# What you should do:
Among the lines below, copy exactly those from the one with "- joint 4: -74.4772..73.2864" through the one with "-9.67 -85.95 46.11", counting both ends.

━━ Supplied data ━━

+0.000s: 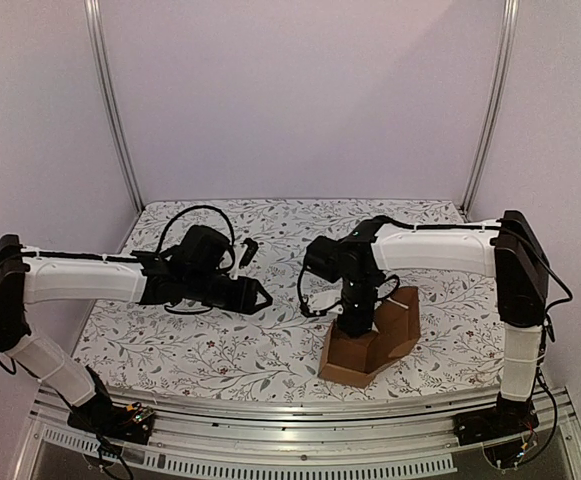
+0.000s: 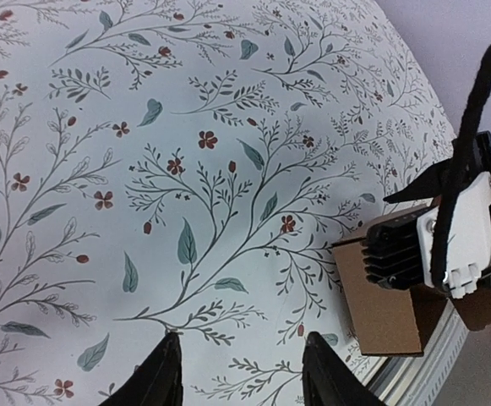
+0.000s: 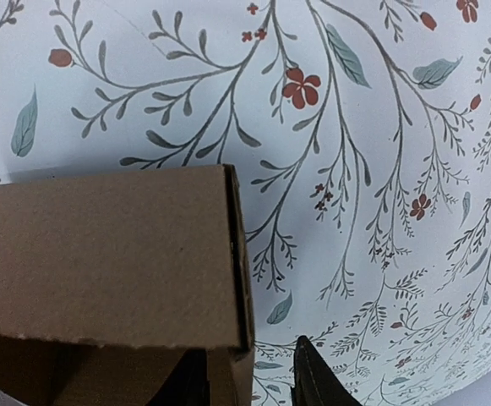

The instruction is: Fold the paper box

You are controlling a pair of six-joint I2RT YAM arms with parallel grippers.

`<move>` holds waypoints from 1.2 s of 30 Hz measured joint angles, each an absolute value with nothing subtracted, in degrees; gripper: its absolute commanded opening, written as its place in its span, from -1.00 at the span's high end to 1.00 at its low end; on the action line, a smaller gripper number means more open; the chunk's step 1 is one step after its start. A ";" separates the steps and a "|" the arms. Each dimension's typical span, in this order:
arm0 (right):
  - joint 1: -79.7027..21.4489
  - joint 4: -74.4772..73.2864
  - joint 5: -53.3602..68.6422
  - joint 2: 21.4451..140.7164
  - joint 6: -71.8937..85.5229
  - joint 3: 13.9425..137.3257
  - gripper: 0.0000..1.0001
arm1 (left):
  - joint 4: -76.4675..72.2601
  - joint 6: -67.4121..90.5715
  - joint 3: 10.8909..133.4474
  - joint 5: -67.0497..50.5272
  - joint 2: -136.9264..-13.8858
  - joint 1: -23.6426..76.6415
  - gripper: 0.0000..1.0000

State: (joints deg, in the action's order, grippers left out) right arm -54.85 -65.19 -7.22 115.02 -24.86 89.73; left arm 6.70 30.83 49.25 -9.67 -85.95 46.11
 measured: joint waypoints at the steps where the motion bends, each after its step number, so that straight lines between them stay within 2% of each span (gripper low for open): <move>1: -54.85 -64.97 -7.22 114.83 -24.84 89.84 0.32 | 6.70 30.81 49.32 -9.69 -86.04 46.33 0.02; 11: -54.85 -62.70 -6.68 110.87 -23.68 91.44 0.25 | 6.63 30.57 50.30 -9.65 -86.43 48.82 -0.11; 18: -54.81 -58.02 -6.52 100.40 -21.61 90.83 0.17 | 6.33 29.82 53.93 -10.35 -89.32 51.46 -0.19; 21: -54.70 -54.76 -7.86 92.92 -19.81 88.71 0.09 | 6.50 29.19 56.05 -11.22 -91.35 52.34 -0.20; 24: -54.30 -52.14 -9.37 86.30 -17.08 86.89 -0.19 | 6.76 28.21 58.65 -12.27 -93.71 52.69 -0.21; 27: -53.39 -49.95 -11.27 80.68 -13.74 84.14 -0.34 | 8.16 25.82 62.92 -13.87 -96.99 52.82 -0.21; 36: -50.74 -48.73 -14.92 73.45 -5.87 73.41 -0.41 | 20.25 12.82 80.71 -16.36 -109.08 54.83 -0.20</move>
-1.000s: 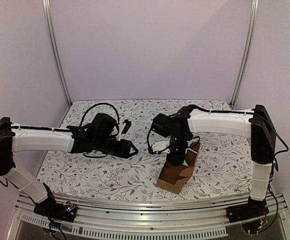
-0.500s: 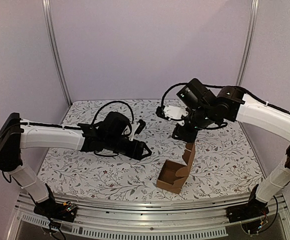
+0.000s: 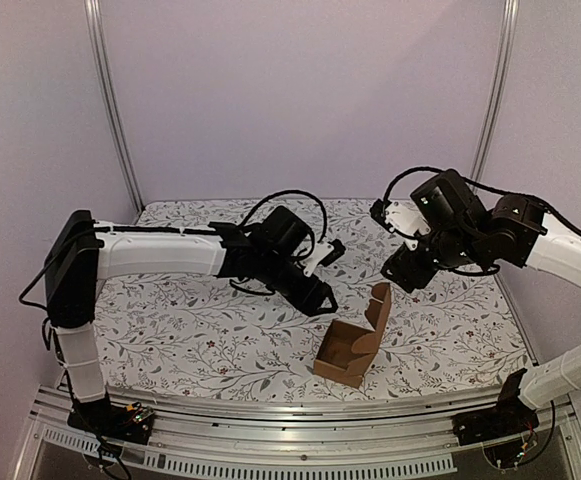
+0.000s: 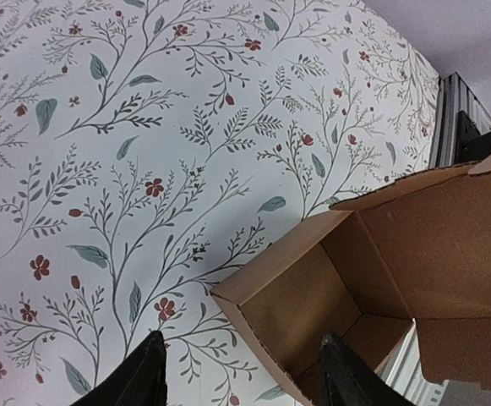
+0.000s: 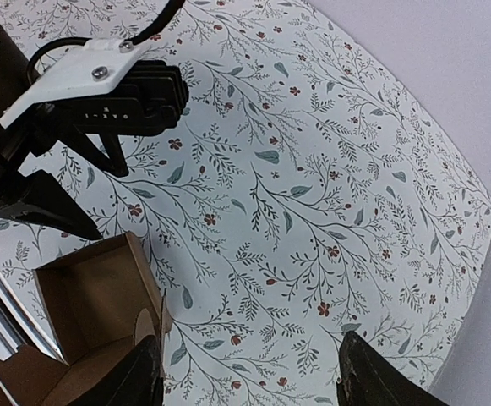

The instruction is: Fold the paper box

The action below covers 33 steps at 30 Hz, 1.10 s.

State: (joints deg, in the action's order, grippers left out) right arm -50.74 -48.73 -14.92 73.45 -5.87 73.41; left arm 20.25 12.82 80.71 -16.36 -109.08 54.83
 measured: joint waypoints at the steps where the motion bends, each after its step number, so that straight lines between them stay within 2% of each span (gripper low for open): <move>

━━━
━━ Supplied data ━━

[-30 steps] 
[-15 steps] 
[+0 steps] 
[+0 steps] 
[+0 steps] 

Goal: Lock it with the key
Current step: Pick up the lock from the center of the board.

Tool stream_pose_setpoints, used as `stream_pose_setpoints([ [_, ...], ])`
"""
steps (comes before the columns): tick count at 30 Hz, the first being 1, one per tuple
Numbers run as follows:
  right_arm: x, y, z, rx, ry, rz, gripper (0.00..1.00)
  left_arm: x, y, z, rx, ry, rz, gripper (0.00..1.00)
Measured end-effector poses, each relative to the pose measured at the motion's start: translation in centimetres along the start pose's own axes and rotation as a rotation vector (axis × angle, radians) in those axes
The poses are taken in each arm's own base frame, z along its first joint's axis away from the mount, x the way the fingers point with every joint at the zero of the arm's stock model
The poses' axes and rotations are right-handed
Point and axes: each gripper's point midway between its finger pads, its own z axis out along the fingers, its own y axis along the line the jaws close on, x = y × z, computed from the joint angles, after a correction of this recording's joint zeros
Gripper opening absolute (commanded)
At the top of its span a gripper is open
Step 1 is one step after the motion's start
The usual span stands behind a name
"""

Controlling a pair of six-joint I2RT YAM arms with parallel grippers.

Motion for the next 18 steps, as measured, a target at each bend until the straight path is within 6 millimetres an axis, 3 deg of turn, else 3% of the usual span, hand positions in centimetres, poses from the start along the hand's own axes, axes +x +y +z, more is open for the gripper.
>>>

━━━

# Written response:
  - joint 4: -74.4772..73.2864
  - joint 5: -53.3602..68.6422
  - joint 2: 21.4451..140.7164
  - joint 6: -71.8937..85.5229
  - joint 3: 13.9425..137.3257
  - gripper: 0.0000..1.0001
arm1 (left):
  - joint 4: -76.4675..72.2601
  - joint 6: -67.4121..90.5715
  - joint 3: 10.8909..133.4474
  - joint 5: -67.0497..50.5272
  - joint 2: -136.9264..-13.8858
  - joint 1: -23.6426..76.6415
  - gripper: 0.0000..1.0000

State: (joints deg, in the action's order, grippers left out) right arm -54.85 -65.19 -7.22 115.02 -24.86 89.73; left arm 6.70 30.83 49.25 -9.67 -85.95 46.11

No further output is required for this answer.